**Work to complete**
Every entry, start to finish, should be printed verbatim without pictures.

[Source records]
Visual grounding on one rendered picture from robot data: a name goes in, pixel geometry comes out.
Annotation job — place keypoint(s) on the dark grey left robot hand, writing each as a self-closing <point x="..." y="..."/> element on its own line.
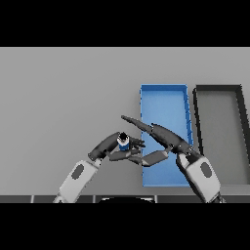
<point x="105" y="145"/>

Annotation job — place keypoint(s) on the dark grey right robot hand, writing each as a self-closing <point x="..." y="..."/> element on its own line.
<point x="166" y="136"/>

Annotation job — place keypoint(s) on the blue pipe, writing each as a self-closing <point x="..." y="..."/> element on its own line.
<point x="123" y="142"/>

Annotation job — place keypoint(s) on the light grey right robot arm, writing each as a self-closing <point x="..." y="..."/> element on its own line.
<point x="201" y="177"/>

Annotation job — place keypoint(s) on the blue bin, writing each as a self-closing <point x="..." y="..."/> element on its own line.
<point x="164" y="104"/>

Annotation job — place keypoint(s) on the dark grey bin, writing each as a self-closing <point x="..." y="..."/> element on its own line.
<point x="221" y="130"/>

**Expected output**
Visual grounding on one rendered picture from robot data: a name goes in, pixel geometry comes out.
Annotation job — place keypoint(s) on the dark grey left robot hand, writing each as a self-closing <point x="..." y="..."/> element on its own line.
<point x="105" y="145"/>

Annotation job — place keypoint(s) on the dark grey right robot hand, writing each as a self-closing <point x="..." y="..."/> element on its own line.
<point x="166" y="136"/>

Annotation job — place keypoint(s) on the blue pipe, writing each as a self-closing <point x="..." y="..."/> element on its own line.
<point x="123" y="142"/>

Annotation job — place keypoint(s) on the light grey right robot arm, writing each as a self-closing <point x="..." y="..."/> element on its own line.
<point x="201" y="177"/>

Annotation job — place keypoint(s) on the blue bin, writing each as a self-closing <point x="..." y="..."/> element on its own line.
<point x="164" y="104"/>

Annotation job — place keypoint(s) on the dark grey bin, writing each as a self-closing <point x="..." y="..."/> element on its own line.
<point x="221" y="130"/>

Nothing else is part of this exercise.